Ebrahim also reported that last week’s extraordinary summit also welcomed UN Secretary General Ban-Ki Moon’s initiative towards bringing peace and stability in the eastern part of the DRC, and commended his proposed peace, security and cooperation framework for the region.
According to Ban’s plan, the troops would not only be there for peacekeeping, but could also intervene in the fighting.
International players have been frustrated by the inability of the UN troops already in the DRC to intervene in the conflict.

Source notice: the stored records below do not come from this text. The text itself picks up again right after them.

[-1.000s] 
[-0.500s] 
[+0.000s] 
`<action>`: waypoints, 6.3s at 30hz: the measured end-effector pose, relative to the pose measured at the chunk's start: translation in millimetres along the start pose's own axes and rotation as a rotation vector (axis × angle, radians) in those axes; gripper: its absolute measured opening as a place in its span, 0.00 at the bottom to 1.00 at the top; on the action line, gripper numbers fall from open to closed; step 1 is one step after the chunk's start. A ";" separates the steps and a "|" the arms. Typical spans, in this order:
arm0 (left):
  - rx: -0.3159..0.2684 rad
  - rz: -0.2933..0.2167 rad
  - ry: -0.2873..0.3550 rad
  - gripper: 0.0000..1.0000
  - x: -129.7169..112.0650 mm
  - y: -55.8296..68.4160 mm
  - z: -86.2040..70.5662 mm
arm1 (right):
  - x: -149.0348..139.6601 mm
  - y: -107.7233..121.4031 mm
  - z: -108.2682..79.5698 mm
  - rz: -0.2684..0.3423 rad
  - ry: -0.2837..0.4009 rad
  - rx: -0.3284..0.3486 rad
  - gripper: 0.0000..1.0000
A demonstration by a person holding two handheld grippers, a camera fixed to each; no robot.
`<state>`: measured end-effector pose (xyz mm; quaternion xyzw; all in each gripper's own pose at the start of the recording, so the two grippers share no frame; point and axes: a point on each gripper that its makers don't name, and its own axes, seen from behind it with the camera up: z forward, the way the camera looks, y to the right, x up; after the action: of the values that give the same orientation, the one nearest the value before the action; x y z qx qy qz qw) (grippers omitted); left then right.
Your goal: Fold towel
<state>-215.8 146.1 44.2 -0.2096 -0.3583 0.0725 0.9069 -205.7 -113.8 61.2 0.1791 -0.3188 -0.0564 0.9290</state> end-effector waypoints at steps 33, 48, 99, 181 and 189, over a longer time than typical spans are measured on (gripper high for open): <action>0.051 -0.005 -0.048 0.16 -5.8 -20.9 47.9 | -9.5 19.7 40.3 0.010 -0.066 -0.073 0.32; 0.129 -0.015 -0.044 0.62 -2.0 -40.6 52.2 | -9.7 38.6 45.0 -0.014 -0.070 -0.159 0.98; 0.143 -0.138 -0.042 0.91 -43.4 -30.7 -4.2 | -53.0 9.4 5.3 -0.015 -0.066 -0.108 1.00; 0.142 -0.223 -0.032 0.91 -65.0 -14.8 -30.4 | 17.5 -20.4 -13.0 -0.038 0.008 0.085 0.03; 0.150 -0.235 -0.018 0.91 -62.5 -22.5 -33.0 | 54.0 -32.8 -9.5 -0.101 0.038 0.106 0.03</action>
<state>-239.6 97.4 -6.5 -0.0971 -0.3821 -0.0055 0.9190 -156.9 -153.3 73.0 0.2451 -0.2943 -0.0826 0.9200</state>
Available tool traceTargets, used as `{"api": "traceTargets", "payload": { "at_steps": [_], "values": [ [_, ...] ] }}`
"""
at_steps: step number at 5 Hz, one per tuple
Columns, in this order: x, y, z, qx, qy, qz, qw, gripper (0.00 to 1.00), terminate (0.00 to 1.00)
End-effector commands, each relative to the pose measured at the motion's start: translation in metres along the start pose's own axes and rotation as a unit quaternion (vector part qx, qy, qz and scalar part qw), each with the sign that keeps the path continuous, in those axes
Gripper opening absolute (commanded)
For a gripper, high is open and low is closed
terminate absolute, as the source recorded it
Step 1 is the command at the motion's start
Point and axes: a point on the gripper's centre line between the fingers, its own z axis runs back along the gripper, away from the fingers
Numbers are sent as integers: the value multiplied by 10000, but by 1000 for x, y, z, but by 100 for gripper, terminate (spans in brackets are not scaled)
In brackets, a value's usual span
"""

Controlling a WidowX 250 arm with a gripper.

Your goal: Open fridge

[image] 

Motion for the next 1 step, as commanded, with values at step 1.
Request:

With regard to the arrest of 19 people in a remote area in Limpopo, who are suspected of plotting to overthrow the DRC government, the deputy minister reiterated that South Africa was opposed to any move to overthrow a government through military means.
The suspects are believed to have been in the country for military training.
Moving on to Mali, Ebrahim announced that the first consignment of humanitarian from South Africa arrived in Bamako on Tuesday. The consignment consists of 1 000 tons of maize, 1 000 tons of sugar and 42 tons of powdered milk.
The remaining aid is due to leave South African ports in the next few weeks.
“South Africa remains concerned about the security of the invaluable historic manuscripts that document Africa’s contribution to scientific evolution and the reported damage caused to the Ahmed Baba Institute of Higher Learning and Islamic Research in Timbuktu a few weeks ago,” he said.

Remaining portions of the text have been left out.